*Task objective*:
Copy all records verbatim.
-=-=-
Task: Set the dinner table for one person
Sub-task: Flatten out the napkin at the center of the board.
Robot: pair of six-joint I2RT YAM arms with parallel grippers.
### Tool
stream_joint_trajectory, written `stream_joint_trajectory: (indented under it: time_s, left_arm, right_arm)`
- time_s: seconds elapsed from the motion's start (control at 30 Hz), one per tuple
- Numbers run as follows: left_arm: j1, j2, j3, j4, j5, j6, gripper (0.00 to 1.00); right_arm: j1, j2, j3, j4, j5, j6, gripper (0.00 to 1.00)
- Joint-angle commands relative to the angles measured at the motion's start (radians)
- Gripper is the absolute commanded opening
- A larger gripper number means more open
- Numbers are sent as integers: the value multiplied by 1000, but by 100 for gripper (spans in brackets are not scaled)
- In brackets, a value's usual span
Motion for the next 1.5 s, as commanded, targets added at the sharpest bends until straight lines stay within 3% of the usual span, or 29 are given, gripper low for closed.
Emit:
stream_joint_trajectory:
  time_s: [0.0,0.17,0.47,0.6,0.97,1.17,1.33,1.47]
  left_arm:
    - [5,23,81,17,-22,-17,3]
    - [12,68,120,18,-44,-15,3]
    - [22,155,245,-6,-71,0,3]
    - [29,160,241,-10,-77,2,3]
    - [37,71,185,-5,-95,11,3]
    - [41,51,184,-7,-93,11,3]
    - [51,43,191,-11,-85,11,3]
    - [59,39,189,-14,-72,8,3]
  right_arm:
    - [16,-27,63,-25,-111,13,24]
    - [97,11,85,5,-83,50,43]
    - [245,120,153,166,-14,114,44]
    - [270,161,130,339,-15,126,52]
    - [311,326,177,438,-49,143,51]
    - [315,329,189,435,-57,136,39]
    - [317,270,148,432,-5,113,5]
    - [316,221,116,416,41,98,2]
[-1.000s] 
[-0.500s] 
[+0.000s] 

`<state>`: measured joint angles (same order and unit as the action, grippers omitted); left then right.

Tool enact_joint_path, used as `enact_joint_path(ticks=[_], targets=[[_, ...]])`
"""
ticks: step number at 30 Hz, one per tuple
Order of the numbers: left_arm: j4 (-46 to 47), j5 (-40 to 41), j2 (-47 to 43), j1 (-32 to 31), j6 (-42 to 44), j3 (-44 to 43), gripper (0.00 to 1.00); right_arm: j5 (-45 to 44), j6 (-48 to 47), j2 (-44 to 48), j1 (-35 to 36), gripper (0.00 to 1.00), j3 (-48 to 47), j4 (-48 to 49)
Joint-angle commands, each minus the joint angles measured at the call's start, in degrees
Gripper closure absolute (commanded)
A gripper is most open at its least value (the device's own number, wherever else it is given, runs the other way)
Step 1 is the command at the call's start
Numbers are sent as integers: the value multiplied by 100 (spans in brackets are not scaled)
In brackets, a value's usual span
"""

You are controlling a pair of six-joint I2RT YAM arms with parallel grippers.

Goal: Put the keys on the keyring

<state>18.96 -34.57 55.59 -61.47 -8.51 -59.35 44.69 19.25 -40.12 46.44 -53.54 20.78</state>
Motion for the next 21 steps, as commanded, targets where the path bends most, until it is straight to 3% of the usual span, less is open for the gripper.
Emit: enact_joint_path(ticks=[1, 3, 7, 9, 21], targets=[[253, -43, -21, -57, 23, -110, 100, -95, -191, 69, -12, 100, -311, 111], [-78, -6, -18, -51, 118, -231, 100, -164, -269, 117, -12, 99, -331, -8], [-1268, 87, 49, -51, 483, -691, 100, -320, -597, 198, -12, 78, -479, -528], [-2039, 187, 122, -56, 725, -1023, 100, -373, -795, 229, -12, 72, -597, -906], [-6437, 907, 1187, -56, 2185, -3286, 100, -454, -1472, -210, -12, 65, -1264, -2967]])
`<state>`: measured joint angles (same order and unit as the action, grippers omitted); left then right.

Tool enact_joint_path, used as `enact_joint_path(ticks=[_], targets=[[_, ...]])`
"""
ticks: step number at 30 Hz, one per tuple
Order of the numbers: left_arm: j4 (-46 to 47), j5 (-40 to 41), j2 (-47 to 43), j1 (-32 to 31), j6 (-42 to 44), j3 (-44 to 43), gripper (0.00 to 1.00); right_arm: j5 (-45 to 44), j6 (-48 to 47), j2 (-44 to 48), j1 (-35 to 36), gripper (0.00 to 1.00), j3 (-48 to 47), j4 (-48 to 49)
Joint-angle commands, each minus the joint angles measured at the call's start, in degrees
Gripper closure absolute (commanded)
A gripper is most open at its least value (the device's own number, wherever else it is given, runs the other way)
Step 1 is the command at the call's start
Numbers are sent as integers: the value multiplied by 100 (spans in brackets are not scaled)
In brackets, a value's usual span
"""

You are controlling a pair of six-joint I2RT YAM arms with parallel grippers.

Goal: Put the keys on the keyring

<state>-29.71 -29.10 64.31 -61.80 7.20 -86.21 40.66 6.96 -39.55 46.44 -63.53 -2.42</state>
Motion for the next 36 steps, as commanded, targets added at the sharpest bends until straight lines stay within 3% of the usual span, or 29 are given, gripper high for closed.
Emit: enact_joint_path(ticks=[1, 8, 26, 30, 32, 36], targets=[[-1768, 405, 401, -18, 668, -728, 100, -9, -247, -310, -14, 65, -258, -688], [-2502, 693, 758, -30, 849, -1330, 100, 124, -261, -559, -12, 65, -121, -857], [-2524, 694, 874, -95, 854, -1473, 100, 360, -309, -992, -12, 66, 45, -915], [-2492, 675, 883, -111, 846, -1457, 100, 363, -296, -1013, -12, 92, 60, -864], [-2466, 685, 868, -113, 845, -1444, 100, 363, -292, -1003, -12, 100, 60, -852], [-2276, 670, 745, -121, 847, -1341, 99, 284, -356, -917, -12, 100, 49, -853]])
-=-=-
*Task result*:
Task: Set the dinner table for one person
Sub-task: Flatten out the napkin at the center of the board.
Robot: pair of six-joint I2RT YAM arms with parallel grippers.
### Tool
stream_joint_trajectory, written `stream_joint_trajectory: (indented under it: time_s, left_arm, right_arm)`
- time_s: seconds elapsed from the motion's start (control at 30 Hz), one per tuple
- Numbers run as follows: left_arm: j1, j2, j3, j4, j5, j6, gripper (0.00 to 1.00); right_arm: j1, j2, j3, j4, j5, j6, gripper (0.00 to 1.00)
- Joint-angle commands relative to the angles measured at the motion's start (radians)
- Gripper is the absolute commanded opening
- A larger gripper number means more open
- Numbers are sent as integers: the value multiplied by 1000, but by 100 for gripper (spans in brackets are not scaled)
- In brackets, a value's usual span
Motion for the next 1.5 s, as commanded, targets added at the sharpest bends until straight lines stay within 3% of the usual span, or 29 are given, gripper low for closed.
Emit:
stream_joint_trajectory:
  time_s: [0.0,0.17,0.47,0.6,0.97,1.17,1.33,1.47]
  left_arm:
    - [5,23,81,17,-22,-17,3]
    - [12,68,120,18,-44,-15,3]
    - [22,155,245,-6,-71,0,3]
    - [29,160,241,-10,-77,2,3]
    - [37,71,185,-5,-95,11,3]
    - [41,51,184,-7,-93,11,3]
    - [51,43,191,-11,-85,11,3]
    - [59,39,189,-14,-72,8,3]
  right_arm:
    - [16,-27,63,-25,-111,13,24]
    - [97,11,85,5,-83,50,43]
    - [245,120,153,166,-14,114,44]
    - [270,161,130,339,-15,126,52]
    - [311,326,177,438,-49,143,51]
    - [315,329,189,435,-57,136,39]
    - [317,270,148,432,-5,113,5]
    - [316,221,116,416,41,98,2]
[-1.000s] 
[-0.500s] 
[+0.000s] 

`<state>`: measured joint angles (same order and unit as the action, grippers omitted); left then right.

Tool enact_joint_path, used as `enact_joint_path(ticks=[_], targets=[[_, ...]])`
"""
ticks: step number at 30 Hz, one per tuple
Order of the numbers: left_arm: j4 (-46 to 47), j5 (-40 to 41), j2 (-47 to 43), j1 (-32 to 31), j6 (-42 to 44), j3 (-44 to 43), gripper (0.00 to 1.00); right_arm: j5 (-45 to 44), j6 (-48 to 47), j2 (-44 to 48), j1 (-35 to 36), gripper (0.00 to 1.00), j3 (-48 to 47), j4 (-48 to 49)
Joint-angle commands, each minus the joint angles measured at the call's start, in degrees
Gripper closure absolute (commanded)
A gripper is most open at its least value (the device's own number, wherever else it is given, runs the other way)
Step 1 is the command at the call's start
Numbers are sent as integers: the value multiplied by 100 (spans in brackets are not scaled)
In brackets, a value's usual span
"""

You are controlling a pair of six-joint I2RT YAM arms with parallel grippers.

Goal: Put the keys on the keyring

<state>18.96 -34.57 55.59 -61.47 -8.51 -59.35 44.69 19.25 -40.12 46.44 -53.54 20.78</state>
Motion for the next 21 steps, as commanded, targets where the path bends most, until it is straight to 3% of the usual span, less is open for the gripper.
Emit: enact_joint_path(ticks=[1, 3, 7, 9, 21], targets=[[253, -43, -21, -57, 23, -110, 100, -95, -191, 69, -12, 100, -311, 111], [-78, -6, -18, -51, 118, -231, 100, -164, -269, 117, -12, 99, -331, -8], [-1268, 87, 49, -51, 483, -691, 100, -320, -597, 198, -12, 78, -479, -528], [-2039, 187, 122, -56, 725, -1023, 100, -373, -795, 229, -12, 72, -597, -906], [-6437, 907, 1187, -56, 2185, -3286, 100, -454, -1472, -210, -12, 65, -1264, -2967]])
`<state>`: measured joint angles (same order and unit as the action, grippers omitted); left then right.

Tool enact_joint_path, used as `enact_joint_path(ticks=[_], targets=[[_, ...]])`
"""
ticks: step number at 30 Hz, one per tuple
Order of the numbers: left_arm: j4 (-46 to 47), j5 (-40 to 41), j2 (-47 to 43), j1 (-32 to 31), j6 (-42 to 44), j3 (-44 to 43), gripper (0.00 to 1.00); right_arm: j5 (-45 to 44), j6 (-48 to 47), j2 (-44 to 48), j1 (-35 to 36), gripper (0.00 to 1.00), j3 (-48 to 47), j4 (-48 to 49)
Joint-angle commands, each minus the joint angles measured at the call's start, in degrees
Gripper closure absolute (commanded)
A gripper is most open at its least value (the device's own number, wherever else it is given, runs the other way)
Step 1 is the command at the call's start
Numbers are sent as integers: the value multiplied by 100 (spans in brackets are not scaled)
In brackets, a value's usual span
"""

You are controlling a pair of six-joint I2RT YAM arms with parallel grippers.

Goal: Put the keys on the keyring

<state>-29.71 -29.10 64.31 -61.80 7.20 -86.21 40.66 6.96 -39.55 46.44 -63.53 -2.42</state>
Motion for the next 36 steps, as commanded, targets added at the sharpest bends until straight lines stay within 3% of the usual span, or 29 are given, gripper high for closed.
Emit: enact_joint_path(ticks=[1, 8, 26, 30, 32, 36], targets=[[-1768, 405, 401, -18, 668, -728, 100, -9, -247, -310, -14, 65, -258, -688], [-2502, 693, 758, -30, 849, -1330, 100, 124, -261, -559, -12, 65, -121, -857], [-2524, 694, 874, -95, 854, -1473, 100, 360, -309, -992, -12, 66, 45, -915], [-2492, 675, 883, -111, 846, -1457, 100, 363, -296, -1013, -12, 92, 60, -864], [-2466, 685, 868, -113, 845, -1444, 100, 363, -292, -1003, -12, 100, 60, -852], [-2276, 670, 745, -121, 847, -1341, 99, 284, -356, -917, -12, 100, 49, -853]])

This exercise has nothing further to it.